Poniedziałek 2. tygodnia okresu wielkanocnego
Pierwsze czytanie Dz 4:23-31
Doświadczenie wczesnego Kościoła w dzisiejszym czytaniu z Dziejów Apostolskich przypomina nam, że życie wiary nie jest ucieczką przed trudnościami, ale odważnym zaangażowaniem się w nie, podtrzymywanym modlitwą i mocą Ducha Świętego. Piotr i Jan, po stawieniu czoła groźbom i opozycji, powracają nie z gniewem czy zniechęceniem, ale z sercem zwróconym ku Bogu, przynosząc swoje rany na światło wspólnoty i zapraszając wszystkich do modlitwy. A ich modlitwa nie jest o bezpieczeństwo czy komfort, ale o łaskę wytrwania i głoszenia Słowa z większą śmiałością. Ta radykalna ufność w moc Boga ponad ludzkimi zagrożeniami ujawnia prawdziwy owoc Zmartwychwstania: Ducha żywego i aktywnego w wierzących, czyniąc ich nieustraszonymi świadkami Chrystusa.

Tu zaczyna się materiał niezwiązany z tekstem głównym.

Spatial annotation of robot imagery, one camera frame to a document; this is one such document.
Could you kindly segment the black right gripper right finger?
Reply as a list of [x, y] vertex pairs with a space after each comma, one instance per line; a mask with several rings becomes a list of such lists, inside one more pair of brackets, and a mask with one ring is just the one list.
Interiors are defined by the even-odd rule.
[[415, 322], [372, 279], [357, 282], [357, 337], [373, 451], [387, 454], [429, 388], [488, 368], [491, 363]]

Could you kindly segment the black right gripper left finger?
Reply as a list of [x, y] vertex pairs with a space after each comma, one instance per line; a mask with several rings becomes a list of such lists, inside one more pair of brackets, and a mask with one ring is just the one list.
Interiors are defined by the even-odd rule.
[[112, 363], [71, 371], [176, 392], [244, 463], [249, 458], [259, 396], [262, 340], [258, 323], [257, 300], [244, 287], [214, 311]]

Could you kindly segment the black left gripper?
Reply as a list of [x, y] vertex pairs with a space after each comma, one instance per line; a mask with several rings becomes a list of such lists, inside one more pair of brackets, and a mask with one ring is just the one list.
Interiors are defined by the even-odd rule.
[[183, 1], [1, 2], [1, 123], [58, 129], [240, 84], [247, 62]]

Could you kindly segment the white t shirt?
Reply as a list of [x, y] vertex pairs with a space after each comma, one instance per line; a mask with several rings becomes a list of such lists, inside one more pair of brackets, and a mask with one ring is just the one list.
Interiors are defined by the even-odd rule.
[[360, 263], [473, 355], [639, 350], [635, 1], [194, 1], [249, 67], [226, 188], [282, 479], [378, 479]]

W naszym własnym życiu, gdy pojawiają się wyzwania, czy to zewnętrzny opór, wewnętrzne wątpliwości, czy kultura, która staje się obojętna lub wroga wobec Ewangelii, jesteśmy wezwani do tej samej odpowiedzi: do gromadzenia się, modlitwy i proszenia nie o usunięcie trudności, ale o siłę, by pozostać wiernymi. Okres wielkanocny nie jest czasem biernej radości, ale aktywnej misji, w której Duch wstrząsa naszym życiem na nowo i napełnia nas boską odwagą. Obyśmy, tak jak pierwsi uczniowie, stali się miejscami, w których Boża odwaga staje się widoczna. Zastanówmy się: Zmartwychwstały Chrystus jest głoszony nie tylko słowami, ale życiem przemienionym przez nieustraszoną miłość i niezachwianą nadzieję.